6. Research Developments and Variants

LexRank has served as the foundation for a spectrum of extensions:

$L_1$ -robust LexRank: Models stochastic uncertainty in sentence connections and graph growth, deriving a convex upper-bound LP for robust, stable centrality estimation (Timonina-Farkas, 4 Sep 2025).
GLARE/Guided LexRank: Fuses intrinsic centrality and extrinsic theme-guidance (BM25 or semantics), particularly impactful in retrieval and classification regimes with infrequent labels or concept drift (Gregório et al., 2024).
FastLexRank: Enables real-time, scalable graph centrality in fully connected (dense) graphs for social media streams and large document arrays (Li et al., 2024).
Hybrid Extractive–Abstractive: LexRank-extracted sentences serve as input bottlenecks to neural abstractive summarizers, reducing input length and distilling core content (Jayatilleke et al., 13 Mar 2025).
Cross-domain adaptation: LexRank has been adapted for audio/musical segment summarization (Raposo et al., 2014), cross-lingual summarization, and input preparation for downstream LLM or SVM classifiers (Pal et al., 2020).

7. Impact and Contemporary Significance

LexRank established a high-water mark among unsupervised, graph-based summarizers prior to the deep-learning era, consistently outperforming centroid-based and simple positional strategies in multi-document benchmarks (Erkan et al., 2011, Zhang et al., 2024). Its random-walk-based global centrality and shallow-linguistic simplicity enabled broad applicability, including extension to diverse media beyond text.

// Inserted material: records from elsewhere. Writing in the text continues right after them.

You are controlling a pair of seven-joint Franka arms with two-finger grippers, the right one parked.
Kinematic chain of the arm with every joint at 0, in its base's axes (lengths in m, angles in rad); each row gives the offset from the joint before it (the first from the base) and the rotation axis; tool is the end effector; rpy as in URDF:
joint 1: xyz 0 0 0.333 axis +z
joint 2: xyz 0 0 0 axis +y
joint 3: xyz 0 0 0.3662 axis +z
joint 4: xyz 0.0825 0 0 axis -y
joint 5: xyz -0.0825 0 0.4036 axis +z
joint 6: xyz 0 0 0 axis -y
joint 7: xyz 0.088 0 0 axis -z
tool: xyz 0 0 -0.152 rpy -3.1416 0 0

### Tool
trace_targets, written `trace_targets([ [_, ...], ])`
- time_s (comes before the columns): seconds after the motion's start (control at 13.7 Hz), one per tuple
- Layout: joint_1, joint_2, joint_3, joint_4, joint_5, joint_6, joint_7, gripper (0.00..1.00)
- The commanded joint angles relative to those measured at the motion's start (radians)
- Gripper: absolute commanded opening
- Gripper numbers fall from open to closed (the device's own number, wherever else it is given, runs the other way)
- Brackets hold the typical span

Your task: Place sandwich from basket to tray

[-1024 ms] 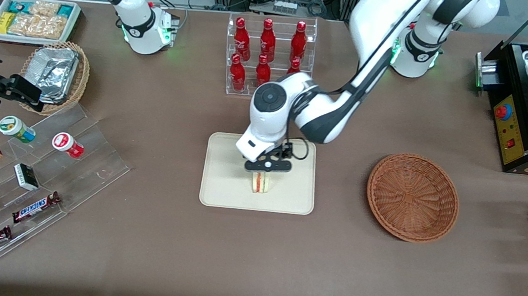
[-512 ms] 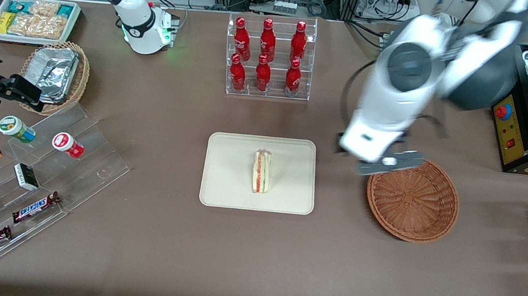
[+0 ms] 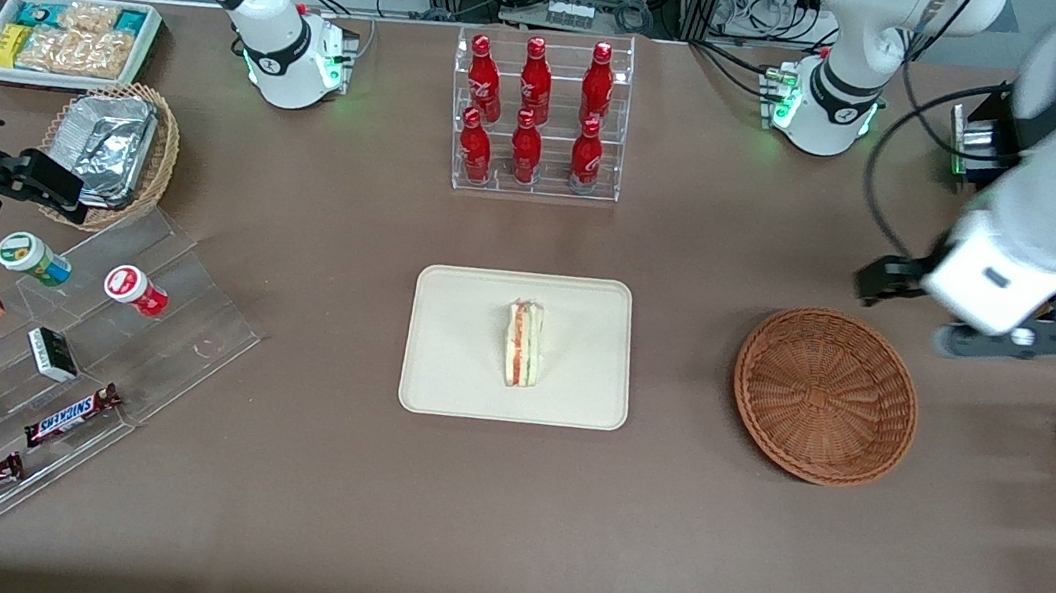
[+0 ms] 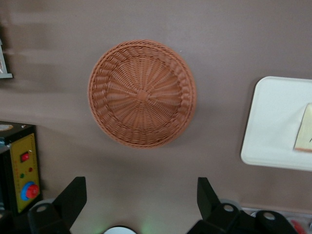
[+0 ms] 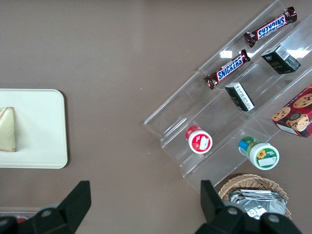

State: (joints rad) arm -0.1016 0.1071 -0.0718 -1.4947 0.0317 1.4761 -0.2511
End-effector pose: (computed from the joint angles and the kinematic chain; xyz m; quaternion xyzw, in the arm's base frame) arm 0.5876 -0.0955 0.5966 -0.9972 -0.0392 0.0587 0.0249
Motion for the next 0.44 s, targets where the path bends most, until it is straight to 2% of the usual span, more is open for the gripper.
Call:
trace_targets([
  [0.0, 0.078, -0.104, -0.01, -0.107, -0.049, 0.0, 0.189, 1.0],
  [0.15, 0.08, -0.136, 0.024, -0.147, -0.05, 0.013, 0.234, 1.0],
  [0.37, 0.069, -0.113, 0.029, -0.107, -0.05, -0.002, 0.231, 1.0],
])
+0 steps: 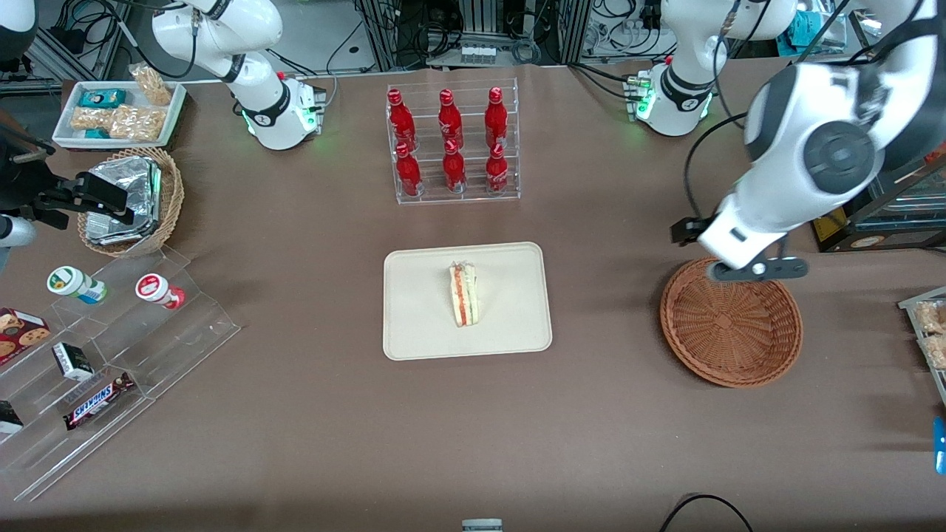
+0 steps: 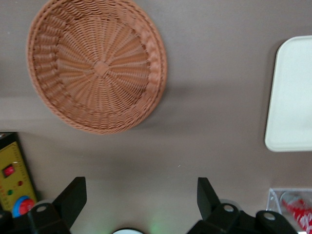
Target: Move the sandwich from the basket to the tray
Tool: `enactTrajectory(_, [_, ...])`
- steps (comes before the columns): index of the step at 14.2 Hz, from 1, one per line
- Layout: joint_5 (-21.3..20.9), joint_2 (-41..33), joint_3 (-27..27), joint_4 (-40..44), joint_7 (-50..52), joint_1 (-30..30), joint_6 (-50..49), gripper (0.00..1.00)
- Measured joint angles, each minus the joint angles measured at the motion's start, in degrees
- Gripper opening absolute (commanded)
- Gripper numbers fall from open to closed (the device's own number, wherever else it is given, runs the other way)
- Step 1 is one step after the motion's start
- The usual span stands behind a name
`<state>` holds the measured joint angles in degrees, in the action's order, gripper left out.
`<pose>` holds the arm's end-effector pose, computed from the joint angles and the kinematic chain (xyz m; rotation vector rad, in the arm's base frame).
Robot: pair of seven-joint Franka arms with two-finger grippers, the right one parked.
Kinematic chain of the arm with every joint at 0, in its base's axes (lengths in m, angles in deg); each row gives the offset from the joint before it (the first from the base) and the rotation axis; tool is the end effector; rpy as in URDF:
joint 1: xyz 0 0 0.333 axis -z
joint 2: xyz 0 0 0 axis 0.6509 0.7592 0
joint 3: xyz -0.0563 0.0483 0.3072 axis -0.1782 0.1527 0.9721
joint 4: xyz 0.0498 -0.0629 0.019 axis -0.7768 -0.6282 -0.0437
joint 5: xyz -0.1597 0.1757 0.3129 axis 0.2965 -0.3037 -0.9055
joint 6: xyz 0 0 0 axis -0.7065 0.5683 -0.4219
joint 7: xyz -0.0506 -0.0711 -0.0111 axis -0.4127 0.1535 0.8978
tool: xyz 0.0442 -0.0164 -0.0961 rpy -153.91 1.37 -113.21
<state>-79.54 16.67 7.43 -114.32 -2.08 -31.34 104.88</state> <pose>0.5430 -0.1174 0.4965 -3.0587 0.0380 0.3004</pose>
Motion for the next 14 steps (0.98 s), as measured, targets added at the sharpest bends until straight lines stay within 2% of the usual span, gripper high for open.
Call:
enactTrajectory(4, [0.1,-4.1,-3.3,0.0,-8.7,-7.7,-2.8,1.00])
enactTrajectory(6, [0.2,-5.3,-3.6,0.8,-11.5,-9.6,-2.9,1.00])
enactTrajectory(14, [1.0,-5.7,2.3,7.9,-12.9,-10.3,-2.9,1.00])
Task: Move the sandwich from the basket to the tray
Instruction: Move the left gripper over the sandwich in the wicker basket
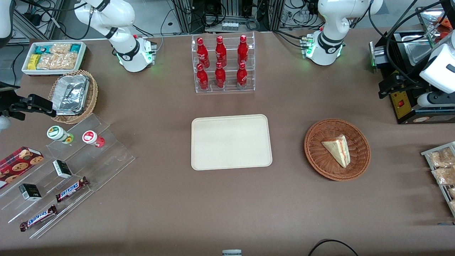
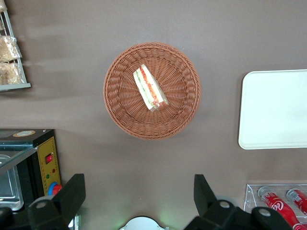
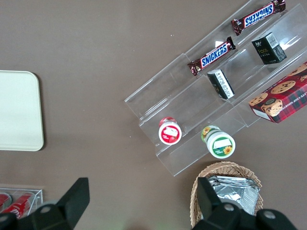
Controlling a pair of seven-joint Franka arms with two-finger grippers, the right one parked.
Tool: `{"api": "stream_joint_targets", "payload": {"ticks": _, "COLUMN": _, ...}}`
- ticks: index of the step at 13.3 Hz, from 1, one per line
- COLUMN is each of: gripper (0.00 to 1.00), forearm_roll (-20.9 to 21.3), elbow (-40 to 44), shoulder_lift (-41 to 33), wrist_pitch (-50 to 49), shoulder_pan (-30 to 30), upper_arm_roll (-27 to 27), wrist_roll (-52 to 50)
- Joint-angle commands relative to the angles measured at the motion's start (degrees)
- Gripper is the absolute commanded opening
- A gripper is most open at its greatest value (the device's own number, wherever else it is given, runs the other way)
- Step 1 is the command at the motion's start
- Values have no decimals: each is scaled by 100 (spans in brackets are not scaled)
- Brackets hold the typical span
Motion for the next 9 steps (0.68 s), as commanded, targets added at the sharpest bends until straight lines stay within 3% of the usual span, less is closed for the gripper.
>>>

Despite the ascendancy of sequence-to-sequence neural models and LLMs for abstractive summarization, LexRank remains state-of-the-art for:

Resource-efficient extractive preprocessing in lengthy document summarization.
Unsupervised domain-adaptable summarization amidst label scarcity or concept drift.
Modular hybrid pipelines that require fast screening, deduplication, or salience estimation under tight computational budgets.

Recent research continues to integrate LexRank as either a robust extractive front end (including robust $L_1$ variants), a fast filter for large-scale graph scenarios, or as a component for guided or supervised abstraction pipelines in specialized domains (Timonina-Farkas, 4 Sep 2025, Li et al., 2024, Jayatilleke et al., 13 Mar 2025, Gregório et al., 2024). Its design principles and transition matrices underpin much of contemporary research in graph-based NLP, with ongoing relevance in scalable summarization, content curation, and centrality detection.